Pollution - which I chose to minimise via refusal to build factories or hospitals.
Combat - I used Bombers exclusively to sink boats before troops could land and those that did got bombarded then Tanked/Modern Armoured, thereby minimising the random to its minimum. I let a few land to try and generate a General.
Military Leaders/SGLs - both positive random, I got 3 or 4 SGLs but no MGLs

The only event in the game which made me unhappy was an Elite Modern Armour getting red-lined attacking a red-lined Ancient Cavalry not fortified on a mountain. Well, to be fair, there were 3 AC on the mountain in various states of red-line and the MA took all 3 out, but the last one, which was red-lined, took my MA from 3hp to 1hp, which almost got a facepalm out of me had it died.

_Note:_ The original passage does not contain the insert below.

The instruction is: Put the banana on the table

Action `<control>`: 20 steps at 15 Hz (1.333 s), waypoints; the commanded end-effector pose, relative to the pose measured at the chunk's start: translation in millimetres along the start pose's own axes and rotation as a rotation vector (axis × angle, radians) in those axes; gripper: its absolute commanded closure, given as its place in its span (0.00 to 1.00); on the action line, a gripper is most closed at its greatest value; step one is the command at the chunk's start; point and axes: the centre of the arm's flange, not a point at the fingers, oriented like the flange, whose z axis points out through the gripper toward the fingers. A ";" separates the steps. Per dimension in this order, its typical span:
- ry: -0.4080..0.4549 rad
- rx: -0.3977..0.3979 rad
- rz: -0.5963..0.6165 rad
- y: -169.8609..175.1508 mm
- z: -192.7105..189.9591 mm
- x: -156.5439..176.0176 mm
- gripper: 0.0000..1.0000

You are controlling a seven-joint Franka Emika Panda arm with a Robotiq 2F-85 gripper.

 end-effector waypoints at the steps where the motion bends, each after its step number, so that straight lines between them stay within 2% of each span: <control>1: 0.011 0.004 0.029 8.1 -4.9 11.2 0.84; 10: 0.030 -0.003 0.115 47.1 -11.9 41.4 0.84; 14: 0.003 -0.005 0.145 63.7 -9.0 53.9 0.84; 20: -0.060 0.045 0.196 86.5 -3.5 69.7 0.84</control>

And this is where some people don't seem to understand random in games. Yes, things like positive random, such as SGLs, are cool in games. Yes, having 2 spearman face-off with unpredictable results is cool. Ok, we're all agreed, random can be 'fun' - but don't try to pull in the absurd random as in any way enjoyable - no-one, and I mean no-one, likes watching the best unit in the game struggle with Ancient Age crap. It devalues the entire point of the game...
With bombardment, I play the game and put the odds in my favor. Where is that contradicting?
Where do I say I 'like' random. I like randomness, but I like it also that I can play with the odds.

Your expamples of 'positive' randoms and 'negative' is just naive. You can expect to lose a tank to a spearman from time to time. But you also know - that will only happen once a Bengals Super Bowl appearance. Just because it makes you unhappy doesn't mean the dice should be thrown away.